# Introduction

Welcome to this notebook! This simple document showcases the power of Machine Learning in simulating and optimizing the behavior of a portfolio of assets to support optimal decision-making.

In this analysis, we will use historical data from five major technology companies—***Apple, Microsoft, AMD, Nvidia, and Google***—retrieved via **yfinance**. Our goal is to simulate the performance of a portfolio based on these assets and apply financial techniques for optimization.

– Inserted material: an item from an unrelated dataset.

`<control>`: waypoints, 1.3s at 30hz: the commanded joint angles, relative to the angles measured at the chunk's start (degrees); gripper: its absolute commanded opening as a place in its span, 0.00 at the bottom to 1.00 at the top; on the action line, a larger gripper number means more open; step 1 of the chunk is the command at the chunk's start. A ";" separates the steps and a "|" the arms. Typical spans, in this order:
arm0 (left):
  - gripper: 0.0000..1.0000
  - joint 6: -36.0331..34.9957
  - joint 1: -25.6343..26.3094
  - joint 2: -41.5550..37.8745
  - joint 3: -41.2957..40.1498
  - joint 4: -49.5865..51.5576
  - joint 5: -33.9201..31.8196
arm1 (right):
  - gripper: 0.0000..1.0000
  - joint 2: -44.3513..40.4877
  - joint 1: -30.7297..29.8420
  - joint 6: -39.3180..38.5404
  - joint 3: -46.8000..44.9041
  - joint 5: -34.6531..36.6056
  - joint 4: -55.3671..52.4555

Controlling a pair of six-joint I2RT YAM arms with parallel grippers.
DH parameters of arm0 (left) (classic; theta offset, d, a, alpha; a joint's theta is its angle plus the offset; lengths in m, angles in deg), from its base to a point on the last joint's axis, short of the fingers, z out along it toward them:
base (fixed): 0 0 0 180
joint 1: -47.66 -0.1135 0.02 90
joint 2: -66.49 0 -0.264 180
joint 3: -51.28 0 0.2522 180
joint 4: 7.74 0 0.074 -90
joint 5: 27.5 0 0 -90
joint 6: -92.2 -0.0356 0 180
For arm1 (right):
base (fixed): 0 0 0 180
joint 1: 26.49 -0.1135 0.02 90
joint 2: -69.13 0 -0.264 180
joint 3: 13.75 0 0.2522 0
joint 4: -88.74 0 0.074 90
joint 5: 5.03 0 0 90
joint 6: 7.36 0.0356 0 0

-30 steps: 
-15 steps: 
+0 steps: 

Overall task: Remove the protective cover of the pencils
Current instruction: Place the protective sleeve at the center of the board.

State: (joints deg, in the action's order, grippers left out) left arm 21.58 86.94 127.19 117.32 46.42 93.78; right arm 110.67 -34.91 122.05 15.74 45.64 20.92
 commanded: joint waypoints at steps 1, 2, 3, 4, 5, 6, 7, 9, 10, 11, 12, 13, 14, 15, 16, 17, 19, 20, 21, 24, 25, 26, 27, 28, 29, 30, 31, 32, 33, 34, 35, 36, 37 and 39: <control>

The steps in this notebook are as follows:

**1) Data Analysis:Perform an in-depth analysis of the historical data to understand the risk and return characteristics of each asset.**

**2) Portfolio Optimization using Modern Portfolio Theory (MPT): Optimize the portfolio weights to achieve the best risk-return balance.**

**3) Simulating Portfolio Behavior for 2022: Use the optimized portfolio weights to simulate the portfolio's performance in 2022, based on the data from 2021.**


Through these steps, we will illustrate how machine learning and financial modeling can be applied to real-world data for effective portfolio management and decision-making.



In [None]:
!pip install yfinance

In [None]:
import numpy as np
import pandas as pd
import matplotlib.pyplot as plt
import seaborn as sns

import yfinance as yf
import xgboost as xgb

from sklearn.multioutput import MultiOutputRegressor
from scipy.optimize import minimize
from sklearn.metrics import mean_squared_error


In [None]:
data = yf.download(['AAPL', 'MSFT', 'AMD', 'NVDA', 'GOOG'], start='2021-01-01', end='2022-01-01')
prices = data['Adj Close']
returns = prices.pct_change().dropna()


# Data Analysis

Small Data Analysis to understand the asset selected 

In [None]:
print("Descriptive Statistics:")
returns.describe()

In [None]:
cumulative_returns = (1 + returns).cumprod() - 1
cumulative_returns.plot(figsize=(10, 6))
plt.title('Cumulative Returns for 2021')
plt.xlabel('Date')
plt.ylabel('Cumulative Return')
plt.legend(cumulative_returns.columns)
plt.show()

In [None]:
volatility = returns.std() * np.sqrt(252)  # Annualized volatility
print("\nAnnualized Volatility:")
volatility

In [None]:
correlation_matrix = returns.corr()
plt.figure(figsize=(10, 8))
sns.heatmap(correlation_matrix, annot=True, cmap='coolwarm', linewidths=0.5)
plt.title('Correlation Heatmap of Stock Returns')
plt.show()


In [None]:
risk_free_rate = 0.03  # Assuming a 1% risk-free rate
mean_returns = returns.mean() * 252  # Annualized mean returns
sharpe_ratios = (mean_returns - risk_free_rate) / volatility
print("\nSharpe Ratios:")
print(sharpe_ratios)

In [None]:
confidence_level = 0.95
VaR = returns.quantile(1 - confidence_level)
CVaR = returns[returns <= VaR].mean()

print("\nValue at Risk (VaR) at 95% confidence level:")
print(VaR)
print("\nConditional Value at Risk (CVaR) at 95% confidence level:")
print(CVaR)


## Using CAPM and MPT for weights Optimization

In [None]:
data_ = yf.download(['AAPL', 'MSFT', 'AMD', 'NVDA', 'GOOG','^IXIC'], start='2021-01-01', end='2022-01-01')
prices_ = data_['Adj Close']
returns_ = prices_.pct_change().dropna()

def Beta(ticker):
    R_i = returns_[ticker]
    R_m = returns_['^IXIC']
    cov_matrix = np.cov(R_i, R_m)
    covariance = cov_matrix[0, 1]
    variance_market = np.var(R_m)
    beta = covariance / variance_market
    return beta


def CAPM(ticker, beta):
    R_m = np.mean(returns_['^IXIC'])

    market_risk_premium = R_m - risk_free_rate

    expected_return = risk_free_rate + beta * market_risk_premium
    return expected_return

def portfolio_return(weights, expected_returns):
    return np.dot(weights, expected_returns)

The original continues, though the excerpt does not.